- [WHAT YOU WILL DO]: Your answer should hold exactly the lines from the one with "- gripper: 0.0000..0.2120" through the last line of the material below, nothing before and nothing extra.

┄┄┄┄┄┄

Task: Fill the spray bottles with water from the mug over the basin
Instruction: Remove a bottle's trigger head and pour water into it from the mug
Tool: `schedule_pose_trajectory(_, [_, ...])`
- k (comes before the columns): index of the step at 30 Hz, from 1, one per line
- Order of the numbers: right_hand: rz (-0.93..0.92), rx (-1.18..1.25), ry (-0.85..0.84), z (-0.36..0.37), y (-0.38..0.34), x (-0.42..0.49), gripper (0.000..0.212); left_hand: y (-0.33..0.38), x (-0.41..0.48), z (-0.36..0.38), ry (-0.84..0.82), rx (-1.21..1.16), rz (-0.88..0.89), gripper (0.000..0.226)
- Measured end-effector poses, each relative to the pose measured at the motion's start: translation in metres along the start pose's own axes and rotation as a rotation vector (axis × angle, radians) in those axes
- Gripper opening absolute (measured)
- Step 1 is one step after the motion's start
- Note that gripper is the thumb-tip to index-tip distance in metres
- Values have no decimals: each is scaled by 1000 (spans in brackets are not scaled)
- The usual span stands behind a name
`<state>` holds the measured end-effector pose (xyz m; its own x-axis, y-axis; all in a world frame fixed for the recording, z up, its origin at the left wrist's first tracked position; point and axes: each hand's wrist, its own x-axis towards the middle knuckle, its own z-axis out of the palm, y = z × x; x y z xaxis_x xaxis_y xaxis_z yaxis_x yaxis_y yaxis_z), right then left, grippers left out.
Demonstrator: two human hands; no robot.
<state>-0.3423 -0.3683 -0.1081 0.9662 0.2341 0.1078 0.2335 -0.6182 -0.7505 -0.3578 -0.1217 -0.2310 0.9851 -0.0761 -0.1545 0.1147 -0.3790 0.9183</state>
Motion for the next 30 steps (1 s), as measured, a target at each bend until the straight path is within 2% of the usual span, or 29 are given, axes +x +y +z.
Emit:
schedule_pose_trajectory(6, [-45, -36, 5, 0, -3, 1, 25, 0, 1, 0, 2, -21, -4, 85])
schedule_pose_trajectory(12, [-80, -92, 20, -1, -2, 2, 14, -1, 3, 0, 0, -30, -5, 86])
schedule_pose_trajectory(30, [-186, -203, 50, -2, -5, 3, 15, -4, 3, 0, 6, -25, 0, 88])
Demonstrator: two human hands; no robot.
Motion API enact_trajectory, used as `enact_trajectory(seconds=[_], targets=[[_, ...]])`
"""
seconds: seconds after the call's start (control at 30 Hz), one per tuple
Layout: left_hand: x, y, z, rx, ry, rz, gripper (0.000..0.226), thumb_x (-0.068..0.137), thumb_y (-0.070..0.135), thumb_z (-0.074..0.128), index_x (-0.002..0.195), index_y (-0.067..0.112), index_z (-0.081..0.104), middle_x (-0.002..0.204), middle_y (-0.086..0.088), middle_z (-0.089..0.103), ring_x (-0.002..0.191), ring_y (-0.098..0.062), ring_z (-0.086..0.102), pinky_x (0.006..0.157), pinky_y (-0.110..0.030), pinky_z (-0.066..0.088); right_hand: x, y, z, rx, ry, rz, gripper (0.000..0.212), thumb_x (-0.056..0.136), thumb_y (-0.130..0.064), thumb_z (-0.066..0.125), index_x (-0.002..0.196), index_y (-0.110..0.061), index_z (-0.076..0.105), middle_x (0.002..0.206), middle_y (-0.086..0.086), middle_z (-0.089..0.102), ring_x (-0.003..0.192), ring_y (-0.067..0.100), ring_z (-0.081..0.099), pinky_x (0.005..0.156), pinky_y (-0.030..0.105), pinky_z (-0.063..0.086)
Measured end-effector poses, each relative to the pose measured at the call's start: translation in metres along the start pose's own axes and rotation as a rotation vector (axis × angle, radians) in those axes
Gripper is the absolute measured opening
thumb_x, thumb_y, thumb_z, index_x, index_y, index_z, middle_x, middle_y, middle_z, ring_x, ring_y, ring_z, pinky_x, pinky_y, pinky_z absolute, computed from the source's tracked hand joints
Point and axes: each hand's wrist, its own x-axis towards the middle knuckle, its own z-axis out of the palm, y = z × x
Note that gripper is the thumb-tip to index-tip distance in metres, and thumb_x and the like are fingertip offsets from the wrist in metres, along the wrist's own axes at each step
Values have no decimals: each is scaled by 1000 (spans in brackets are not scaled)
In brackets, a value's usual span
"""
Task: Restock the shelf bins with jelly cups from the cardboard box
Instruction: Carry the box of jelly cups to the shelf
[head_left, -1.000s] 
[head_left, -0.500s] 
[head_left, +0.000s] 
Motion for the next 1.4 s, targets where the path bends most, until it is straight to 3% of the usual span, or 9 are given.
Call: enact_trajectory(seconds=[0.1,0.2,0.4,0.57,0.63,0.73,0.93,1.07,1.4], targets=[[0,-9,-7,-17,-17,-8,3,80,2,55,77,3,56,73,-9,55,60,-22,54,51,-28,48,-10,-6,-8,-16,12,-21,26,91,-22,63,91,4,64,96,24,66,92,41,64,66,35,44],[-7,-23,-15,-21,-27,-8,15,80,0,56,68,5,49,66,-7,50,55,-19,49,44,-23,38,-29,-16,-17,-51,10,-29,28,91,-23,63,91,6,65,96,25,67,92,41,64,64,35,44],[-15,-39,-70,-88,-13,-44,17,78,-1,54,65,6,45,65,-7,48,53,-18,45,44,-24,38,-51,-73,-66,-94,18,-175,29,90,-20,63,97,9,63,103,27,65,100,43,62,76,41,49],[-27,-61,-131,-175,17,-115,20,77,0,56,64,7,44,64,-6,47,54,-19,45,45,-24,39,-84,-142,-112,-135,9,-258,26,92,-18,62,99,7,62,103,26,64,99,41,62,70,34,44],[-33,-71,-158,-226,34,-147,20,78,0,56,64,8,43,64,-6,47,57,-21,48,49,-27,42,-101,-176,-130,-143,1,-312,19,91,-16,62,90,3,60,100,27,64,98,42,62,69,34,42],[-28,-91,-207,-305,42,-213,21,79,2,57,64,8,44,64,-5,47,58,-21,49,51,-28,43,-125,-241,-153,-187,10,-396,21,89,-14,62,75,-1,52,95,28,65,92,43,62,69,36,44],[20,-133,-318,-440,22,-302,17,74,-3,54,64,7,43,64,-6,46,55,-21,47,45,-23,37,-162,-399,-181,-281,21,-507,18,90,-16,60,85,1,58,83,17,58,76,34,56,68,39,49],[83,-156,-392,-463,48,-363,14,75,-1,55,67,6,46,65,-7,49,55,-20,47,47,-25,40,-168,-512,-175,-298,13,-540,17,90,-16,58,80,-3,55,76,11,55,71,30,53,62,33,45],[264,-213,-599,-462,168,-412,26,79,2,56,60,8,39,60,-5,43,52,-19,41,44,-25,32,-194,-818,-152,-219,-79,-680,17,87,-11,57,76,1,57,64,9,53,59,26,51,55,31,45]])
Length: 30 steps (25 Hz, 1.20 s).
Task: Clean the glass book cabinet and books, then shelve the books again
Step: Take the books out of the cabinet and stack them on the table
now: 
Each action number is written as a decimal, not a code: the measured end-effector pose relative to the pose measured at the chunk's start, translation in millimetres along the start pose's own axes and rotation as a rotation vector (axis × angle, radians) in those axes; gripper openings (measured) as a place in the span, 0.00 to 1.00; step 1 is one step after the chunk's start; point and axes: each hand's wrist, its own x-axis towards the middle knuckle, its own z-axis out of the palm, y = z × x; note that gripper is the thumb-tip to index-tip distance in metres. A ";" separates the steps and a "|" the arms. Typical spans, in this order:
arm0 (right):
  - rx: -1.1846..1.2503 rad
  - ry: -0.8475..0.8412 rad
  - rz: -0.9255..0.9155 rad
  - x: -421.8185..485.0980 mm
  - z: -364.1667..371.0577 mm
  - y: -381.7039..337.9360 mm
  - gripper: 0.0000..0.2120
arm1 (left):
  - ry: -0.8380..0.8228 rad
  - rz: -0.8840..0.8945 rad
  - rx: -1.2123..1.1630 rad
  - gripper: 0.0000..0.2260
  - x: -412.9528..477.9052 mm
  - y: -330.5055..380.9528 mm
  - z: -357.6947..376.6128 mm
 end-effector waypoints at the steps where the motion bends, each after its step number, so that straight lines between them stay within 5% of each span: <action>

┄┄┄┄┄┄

- [WRITTEN REPLY]:
  - gripper: 0.0000..0.2120
arm1 (left):
  - ry: -0.8380..0.8228 rad
  - rz: -0.8840..0.8945 rad
  - rx: -1.2123..1.1630 rad
  - gripper: 0.0000..0.2260
  - x: -412.9528..477.9052 mm
  - y: -330.5055..380.9528 mm
  - z: -357.6947..376.6128 mm
 end-effector waypoints at the steps where the motion bends, each after its step number, so that straight lines between them stay within 5% of each span: <action>

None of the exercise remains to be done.